Pancreatic islets are comprised of α, β, γ, and δ cells which respectively produce glucagon, insulin, pancreatic polypeptide, and somatostatin and possess respective distributions of ~21, ~68, ~5, and ~6 percent. In order to colocalize chemokine expression to β-cells and confirm that protein expression levels of these mediators were consistent with those observed in the gene expression analyses, pancreata of 40 day old DR+/+ ND, DR+/+ HCD, DR+/+ B/S and F+/+ ND rats were subjected to dual immunofluorescence staining using anti-Ccl11 or anti-Cxcl10 Abs in combination with anti-insulin Abs (Fig 7F and 7G). Consistent with our previous histological studies localizing Ccl11 expression to β-cells of BB rats, expression of Cxcl10 was also localized to β-cells of DR+/+ ND rats. Furthermore expression of these chemokines was reduced in β-cells of DR+/+ B/S and DR+/+ HCD rats. Similar to our analysis of WF rats [28], which also lack T1D susceptibility, β-cells of F+/+ ND rats did not express detectable levels of these mediators. Consistent with the concept that β-cells are active participants in the autoimmune process, these analyses revealed that in a susceptible genetic background, diet and microbiota composition influence the immune recruiting potential at the islet level.

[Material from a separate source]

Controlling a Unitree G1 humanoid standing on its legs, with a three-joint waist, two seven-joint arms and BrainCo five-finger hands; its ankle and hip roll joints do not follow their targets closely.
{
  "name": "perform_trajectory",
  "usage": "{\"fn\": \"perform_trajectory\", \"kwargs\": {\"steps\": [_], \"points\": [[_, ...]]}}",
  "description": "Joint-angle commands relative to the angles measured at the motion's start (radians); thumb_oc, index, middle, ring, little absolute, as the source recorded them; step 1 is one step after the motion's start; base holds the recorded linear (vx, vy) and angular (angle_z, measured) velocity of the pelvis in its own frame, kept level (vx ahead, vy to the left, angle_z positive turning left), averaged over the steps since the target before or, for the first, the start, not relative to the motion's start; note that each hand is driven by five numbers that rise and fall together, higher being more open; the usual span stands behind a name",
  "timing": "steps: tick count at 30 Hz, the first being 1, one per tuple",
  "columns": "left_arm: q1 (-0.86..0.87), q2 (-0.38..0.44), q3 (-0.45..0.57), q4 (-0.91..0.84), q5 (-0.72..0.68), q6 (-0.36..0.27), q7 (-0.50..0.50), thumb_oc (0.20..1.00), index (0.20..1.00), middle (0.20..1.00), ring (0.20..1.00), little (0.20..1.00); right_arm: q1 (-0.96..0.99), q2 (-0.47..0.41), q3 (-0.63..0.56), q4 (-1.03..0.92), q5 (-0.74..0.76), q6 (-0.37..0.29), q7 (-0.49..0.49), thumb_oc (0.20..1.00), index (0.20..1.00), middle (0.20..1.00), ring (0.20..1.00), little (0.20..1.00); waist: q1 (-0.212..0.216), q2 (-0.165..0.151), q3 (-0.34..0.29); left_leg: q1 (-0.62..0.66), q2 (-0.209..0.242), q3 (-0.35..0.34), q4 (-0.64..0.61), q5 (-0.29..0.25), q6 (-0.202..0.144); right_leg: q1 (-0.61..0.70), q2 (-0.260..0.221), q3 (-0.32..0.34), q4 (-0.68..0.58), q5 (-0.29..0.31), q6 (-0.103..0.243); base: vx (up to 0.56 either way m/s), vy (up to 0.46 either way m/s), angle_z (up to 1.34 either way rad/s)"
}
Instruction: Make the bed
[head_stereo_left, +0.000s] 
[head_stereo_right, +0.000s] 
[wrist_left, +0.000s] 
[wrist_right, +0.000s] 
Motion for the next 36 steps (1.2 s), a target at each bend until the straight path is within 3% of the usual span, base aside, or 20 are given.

Impact of HCD and B/S on diabetes incidence in lymphopenic DRlyp/lyp rats

Consistent with our past studies [18, 28], 100% of DRlyp/lyp rats provided ND developed T1D by day 78, with a mean time to onset of 62.5+/-7.4 days (Fig 8A). Providing DRlyp/lyp rats HCD from weaning prevented T1D in 20% of rats and significantly delayed onset (mean time to onset 73.3+/-6.2 days). DRlyp/lyp rats provided ND and treated with B/S did not exhibit a delay in T1D progression (63.1+/-10.7 days). Providing DRlyp/lyp rats with HCD and treating them with B/S from weaning prevented T1D in 33% of the animals and delayed onset (mean time to onset 76.3+/-7.5 days). While the combination treatment protected a greater percentage of animals from diabetes (33.3% versus 20%), the difference was not significantly different from HCD alone with the number of animals tested. As expected, Flyp/lyp and F+/+ rats provided ND did not develop diabetes.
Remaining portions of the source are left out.